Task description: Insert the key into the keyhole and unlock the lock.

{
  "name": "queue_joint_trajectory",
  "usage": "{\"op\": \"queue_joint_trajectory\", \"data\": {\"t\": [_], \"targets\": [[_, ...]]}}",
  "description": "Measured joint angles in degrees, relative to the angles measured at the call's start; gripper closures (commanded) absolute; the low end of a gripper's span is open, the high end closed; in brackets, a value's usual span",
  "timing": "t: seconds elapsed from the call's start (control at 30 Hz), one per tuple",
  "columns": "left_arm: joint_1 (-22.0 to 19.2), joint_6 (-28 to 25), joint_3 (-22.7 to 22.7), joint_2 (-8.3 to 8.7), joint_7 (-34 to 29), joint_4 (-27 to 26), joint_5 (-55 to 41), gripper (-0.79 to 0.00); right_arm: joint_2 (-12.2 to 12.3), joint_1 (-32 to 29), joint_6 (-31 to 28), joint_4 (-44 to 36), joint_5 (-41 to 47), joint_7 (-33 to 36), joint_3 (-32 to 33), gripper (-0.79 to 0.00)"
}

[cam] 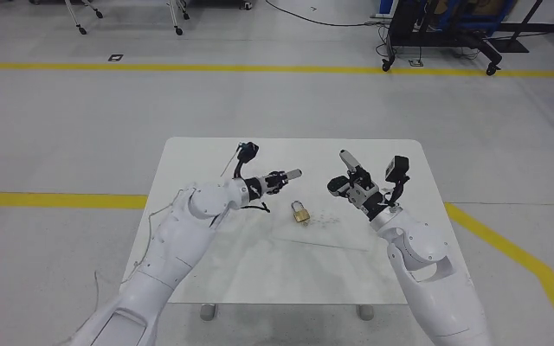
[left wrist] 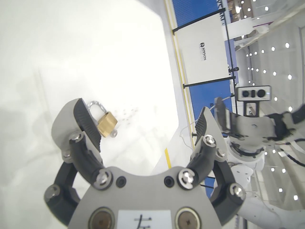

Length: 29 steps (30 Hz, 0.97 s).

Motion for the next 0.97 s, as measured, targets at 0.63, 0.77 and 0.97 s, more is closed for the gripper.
{"op": "queue_joint_trajectory", "data": {"t": [0.63,0.77,0.97], "targets": [[9.5,0.17,-8.84,3.51,12.45,-15.86,21.17,-0.785,0.7,-1.4,-3.94,-3.31,-3.27,-7.51,10.71,-0.784],[9.5,0.17,-8.84,3.51,12.45,-15.86,21.17,-0.785,0.7,-1.4,-3.94,-3.3,-3.27,-7.51,10.71,-0.784],[10.15,0.31,-9.3,3.64,12.88,-16.21,22.0,-0.785,0.76,-1.62,-3.98,-3.22,-4.97,-7.7,10.74,-0.784]]}}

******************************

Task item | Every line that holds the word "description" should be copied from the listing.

Result of the exercise |
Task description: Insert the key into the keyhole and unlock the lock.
  "description": "Measured joint angles in degrees, relative to the angles measured at the call's start; gripper closures (commanded) absolute; the low end of a gripper's span is open, the high end closed; in brackets, a value's usual span",

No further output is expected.